Recapping the Past Week in AI
While AI is seeing greater industry acceptance, including its incorporation into the 2024 Paris Olympic Games, notable tech leaders have released news on new features, general updates, and information on the future of governmental oversight and stewardship.
ChatGPT Advanced Voice
OpenAI released several updates, updating one previously surrounded by controversy after “Sky” resembled an American actress, initiating potential legal action. ChatGPT Plus subscribers can now access Advanced Voice, which is available on Apple and Android apps. This feature processes language more naturally and in real-time, responding to non-verbal and emotional cues. After training with 45 languages and 100 red team members from 29 countries, Advanced Voice hosts four preset voices. This feature will incorporate video and screen sharing to provide additional versatility.
ChatGPT-4o Long Output
LLMs are restricted in their responses due to tokens, the characters in words, which include trailing spaces and sub-words. Tokenization restricts the amount of text for prompting and limits the model’s response length. At the moment, ChatGPT-4o can handle a total input of 128K tokens but currently limits its responses to 4K tokens. This means that a prompt can be 124K tokens in length to receive the most extended generation. ChatGPT-40 Long Output has been released to select members for alpha testing. The responses from long output are increased 16-fold to 64K tokens per request. Longer communication formats with AI will reform our conversational interactions with LLMs. Our approaches to long-form writing, content or code generation, even interpreting longer documents will all be impacted.
Federal Oversight
After companies released AI models to the public, people raised concerns about the rate at which the technology was advancing. These concerns spurred the development of an AI Bill of Rights and began multiple Senate testimonies. OpenAI has endorsed multiple Senate bills, including the Future of AI Act, to recognize the United States AI Safety Institute. The Institute will provide future oversight and establish guidelines and regulations for AI development. Sam Altman confirmed that OpenAI would release new models early to the Institute for research and safety testing under NIST standards. Anna Makanju, leader of Global Affairs with OpenAI, reiterated that the company has been a vocal proponent of developing safety standards, citing that it believes the government should play a role in ensuring that AI is accessible and safe for everyone and for working globally.
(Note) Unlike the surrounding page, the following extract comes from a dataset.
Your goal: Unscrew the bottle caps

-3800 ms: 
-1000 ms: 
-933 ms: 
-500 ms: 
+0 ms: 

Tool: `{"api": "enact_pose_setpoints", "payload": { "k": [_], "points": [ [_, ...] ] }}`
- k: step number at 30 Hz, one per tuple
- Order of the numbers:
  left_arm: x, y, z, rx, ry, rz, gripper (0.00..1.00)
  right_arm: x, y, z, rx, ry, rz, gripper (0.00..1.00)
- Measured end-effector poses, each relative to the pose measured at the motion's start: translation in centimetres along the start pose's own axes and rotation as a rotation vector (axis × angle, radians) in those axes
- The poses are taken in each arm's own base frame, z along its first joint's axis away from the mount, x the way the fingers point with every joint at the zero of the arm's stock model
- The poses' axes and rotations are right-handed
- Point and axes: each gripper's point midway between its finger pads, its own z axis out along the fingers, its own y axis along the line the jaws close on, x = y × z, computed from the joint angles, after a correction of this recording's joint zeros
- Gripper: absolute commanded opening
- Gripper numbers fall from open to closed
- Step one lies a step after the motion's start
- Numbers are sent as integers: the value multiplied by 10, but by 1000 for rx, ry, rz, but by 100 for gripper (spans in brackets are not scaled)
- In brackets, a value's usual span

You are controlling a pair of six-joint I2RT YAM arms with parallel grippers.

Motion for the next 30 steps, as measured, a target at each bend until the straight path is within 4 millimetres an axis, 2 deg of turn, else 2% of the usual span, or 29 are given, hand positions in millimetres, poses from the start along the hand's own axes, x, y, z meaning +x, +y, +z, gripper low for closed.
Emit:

Apple Intelligence Release Delayed
Earlier this July, Apple announced the most significant partnership in human history: the pairing of Apple Intelligence with OpenAI. Apple announced this alliance at the Annual Developer Conference, describing how it intended to integrate AI into its products. These integrations include suites for writing tools, an image playground for image generation, and upgrades to the voice assistant Siri.
As the largest seller of consumer electronics, Apple will be delaying the rollout of these AI features with the iPhone 16, opting for a gradual, safe approach. Software developers will be the first permitted access to these features for early beta testing for iOS 18.1 and iPadOS 18 to address any issues with the new system. Although delayed, consumers can anticipate accessing the full suite of updates by the end of 2024 and the first half of 2025.
Gemini Updates
On December 6th, 2024, Google launched the AI arms race as a competitor to ChatGPT, announcing its multimodal model, Gemini. The DeepMind team has continued to advance the capabilities of its systems, starting with the announcement of an upgraded version of Gemini 1.5 Pro, available in the Google AI Studio. This latest model has surpassed ChatGPT, according to LMSYS, an open-source research project founded by LMSYS members and UC Berkley SkyLab to evaluate and compare LLMs.
Additionally, Google is also expanding AI products to home life by incorporating Gemini into Google Home products and Nest Cameras. With the updated multimodal models, these security cameras can process video, text, and images, allowing for more specific processing of images for security or locating objects with a voice prompt. The Home app now generates prompts for smart homes with a ‘Help me’ feature. Users type or speak a prompt, and Gemini will create the automation.